## [Aim of the task]
Below are some records; print every one of them exactly.

[Saved data entries]

——————

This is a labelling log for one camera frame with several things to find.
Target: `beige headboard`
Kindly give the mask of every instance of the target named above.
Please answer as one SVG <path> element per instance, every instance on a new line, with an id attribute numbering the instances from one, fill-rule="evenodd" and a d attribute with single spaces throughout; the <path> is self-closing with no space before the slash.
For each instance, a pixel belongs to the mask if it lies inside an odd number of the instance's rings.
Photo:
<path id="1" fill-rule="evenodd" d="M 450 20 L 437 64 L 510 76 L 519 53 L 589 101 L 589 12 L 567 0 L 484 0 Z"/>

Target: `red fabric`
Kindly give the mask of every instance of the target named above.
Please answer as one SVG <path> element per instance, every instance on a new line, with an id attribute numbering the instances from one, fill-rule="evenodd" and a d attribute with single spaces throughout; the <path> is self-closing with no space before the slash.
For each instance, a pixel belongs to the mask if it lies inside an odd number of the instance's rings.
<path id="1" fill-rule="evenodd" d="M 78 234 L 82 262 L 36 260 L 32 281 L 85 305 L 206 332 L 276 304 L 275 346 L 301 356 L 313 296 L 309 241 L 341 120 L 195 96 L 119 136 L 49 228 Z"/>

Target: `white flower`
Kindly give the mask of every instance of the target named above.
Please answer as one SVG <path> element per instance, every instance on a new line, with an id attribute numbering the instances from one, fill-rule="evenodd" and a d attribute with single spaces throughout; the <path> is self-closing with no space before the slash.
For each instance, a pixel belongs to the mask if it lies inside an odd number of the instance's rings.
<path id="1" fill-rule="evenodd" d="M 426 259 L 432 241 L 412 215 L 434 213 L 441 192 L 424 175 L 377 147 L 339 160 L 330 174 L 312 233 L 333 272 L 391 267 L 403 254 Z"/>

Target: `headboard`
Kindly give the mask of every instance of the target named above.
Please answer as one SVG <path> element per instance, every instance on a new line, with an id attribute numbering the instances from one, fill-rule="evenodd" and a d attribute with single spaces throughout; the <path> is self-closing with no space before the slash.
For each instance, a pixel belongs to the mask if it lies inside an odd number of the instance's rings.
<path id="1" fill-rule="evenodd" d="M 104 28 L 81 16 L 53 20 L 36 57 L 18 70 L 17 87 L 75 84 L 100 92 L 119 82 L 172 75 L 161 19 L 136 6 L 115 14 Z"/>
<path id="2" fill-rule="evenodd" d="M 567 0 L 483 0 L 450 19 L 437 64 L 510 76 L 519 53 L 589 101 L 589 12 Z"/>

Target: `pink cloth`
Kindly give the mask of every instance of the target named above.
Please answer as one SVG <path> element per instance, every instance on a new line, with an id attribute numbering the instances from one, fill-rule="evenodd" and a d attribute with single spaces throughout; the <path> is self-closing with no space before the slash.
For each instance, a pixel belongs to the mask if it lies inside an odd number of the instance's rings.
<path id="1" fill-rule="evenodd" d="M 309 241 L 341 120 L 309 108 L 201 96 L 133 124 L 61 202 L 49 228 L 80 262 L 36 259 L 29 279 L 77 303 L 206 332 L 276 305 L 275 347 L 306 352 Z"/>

——————

## [Reply to the exercise]
This is a labelling log for one camera frame with several things to find.
Target: `beige headboard`
Kindly give the mask of every instance of the target named above.
Please answer as one SVG <path> element per instance, every instance on a new line, with an id attribute numbering the instances from one, fill-rule="evenodd" and a d attribute with single spaces throughout; the <path> is self-closing with no space before the slash.
For each instance, a pixel belongs to the mask if it lies inside an odd number of the instance's rings.
Photo:
<path id="1" fill-rule="evenodd" d="M 450 20 L 437 64 L 510 76 L 519 53 L 589 101 L 589 12 L 567 0 L 484 0 Z"/>

Target: `red fabric`
Kindly give the mask of every instance of the target named above.
Please answer as one SVG <path> element per instance, every instance on a new line, with an id attribute numbering the instances from one, fill-rule="evenodd" and a d attribute with single spaces throughout; the <path> is self-closing with no space before the slash.
For each instance, a pixel belongs to the mask if it lies inside an odd number of the instance's rings.
<path id="1" fill-rule="evenodd" d="M 78 234 L 82 262 L 36 260 L 32 281 L 85 305 L 206 332 L 276 304 L 275 346 L 301 356 L 313 296 L 309 241 L 341 120 L 195 96 L 119 136 L 49 228 Z"/>

Target: `white flower`
Kindly give the mask of every instance of the target named above.
Please answer as one SVG <path> element per instance, every instance on a new line, with an id attribute numbering the instances from one, fill-rule="evenodd" and a d attribute with single spaces throughout; the <path> is self-closing with no space before the slash.
For each instance, a pixel belongs to the mask if it lies inside an odd number of the instance's rings.
<path id="1" fill-rule="evenodd" d="M 426 259 L 432 241 L 412 215 L 434 213 L 441 192 L 424 175 L 377 147 L 339 160 L 330 174 L 312 233 L 333 272 L 391 267 L 403 254 Z"/>

Target: `headboard`
Kindly give the mask of every instance of the target named above.
Please answer as one SVG <path> element per instance, every instance on a new line, with an id attribute numbering the instances from one, fill-rule="evenodd" and a d attribute with single spaces throughout; the <path> is self-closing with no space before the slash.
For each instance, a pixel belongs to the mask if it lies inside an odd number of the instance's rings.
<path id="1" fill-rule="evenodd" d="M 104 28 L 81 16 L 53 20 L 36 57 L 18 70 L 17 87 L 75 84 L 100 92 L 119 82 L 172 75 L 161 19 L 136 6 L 115 14 Z"/>
<path id="2" fill-rule="evenodd" d="M 567 0 L 483 0 L 450 19 L 437 64 L 510 76 L 519 53 L 589 101 L 589 12 Z"/>

Target: `pink cloth`
Kindly give the mask of every instance of the target named above.
Please answer as one SVG <path> element per instance, every instance on a new line, with an id attribute numbering the instances from one, fill-rule="evenodd" and a d attribute with single spaces throughout; the <path> is self-closing with no space before the slash.
For each instance, a pixel belongs to the mask if it lies inside an odd number of the instance's rings.
<path id="1" fill-rule="evenodd" d="M 309 241 L 341 120 L 309 108 L 201 96 L 133 124 L 61 202 L 49 228 L 80 262 L 36 259 L 29 279 L 77 303 L 206 332 L 276 305 L 275 347 L 306 352 Z"/>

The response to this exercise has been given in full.